* **Exercise description**
Over all lines in the data below, count those holding "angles" and give only the result.

* **Available data**

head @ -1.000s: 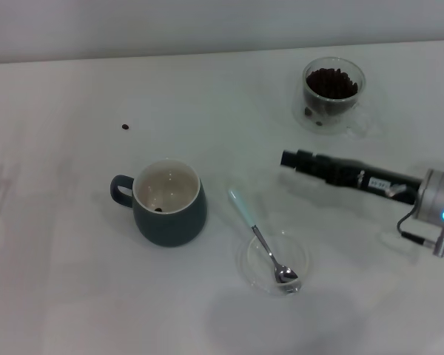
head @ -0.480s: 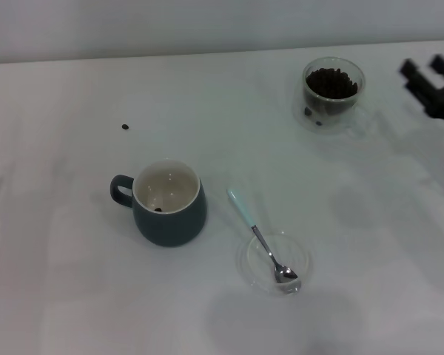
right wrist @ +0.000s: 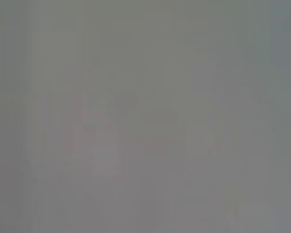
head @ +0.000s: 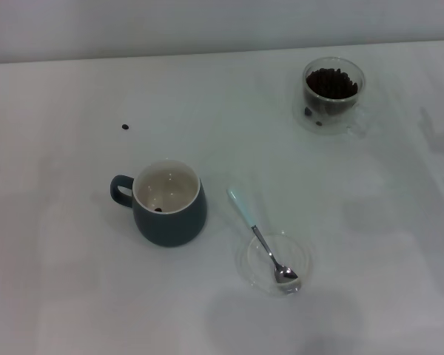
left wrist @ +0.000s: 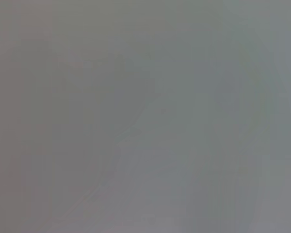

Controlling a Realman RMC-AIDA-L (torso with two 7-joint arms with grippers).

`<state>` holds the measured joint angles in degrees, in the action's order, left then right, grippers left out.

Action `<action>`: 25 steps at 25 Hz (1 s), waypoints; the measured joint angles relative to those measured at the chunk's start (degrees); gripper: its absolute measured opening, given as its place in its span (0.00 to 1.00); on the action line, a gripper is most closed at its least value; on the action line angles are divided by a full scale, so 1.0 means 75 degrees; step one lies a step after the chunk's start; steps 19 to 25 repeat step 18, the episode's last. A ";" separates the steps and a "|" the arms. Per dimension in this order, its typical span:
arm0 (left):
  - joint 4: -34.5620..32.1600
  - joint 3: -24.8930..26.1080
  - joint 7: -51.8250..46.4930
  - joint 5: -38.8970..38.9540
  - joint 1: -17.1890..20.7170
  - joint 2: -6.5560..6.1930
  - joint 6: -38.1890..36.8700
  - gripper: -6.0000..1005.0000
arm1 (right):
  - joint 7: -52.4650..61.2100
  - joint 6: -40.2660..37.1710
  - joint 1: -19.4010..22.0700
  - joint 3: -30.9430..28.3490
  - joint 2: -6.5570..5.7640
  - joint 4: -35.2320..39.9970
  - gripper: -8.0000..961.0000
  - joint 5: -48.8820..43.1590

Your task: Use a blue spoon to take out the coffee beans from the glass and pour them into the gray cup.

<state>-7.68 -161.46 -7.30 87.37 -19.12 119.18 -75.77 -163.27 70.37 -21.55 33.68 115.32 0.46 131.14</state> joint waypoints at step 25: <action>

* **Written solution**
2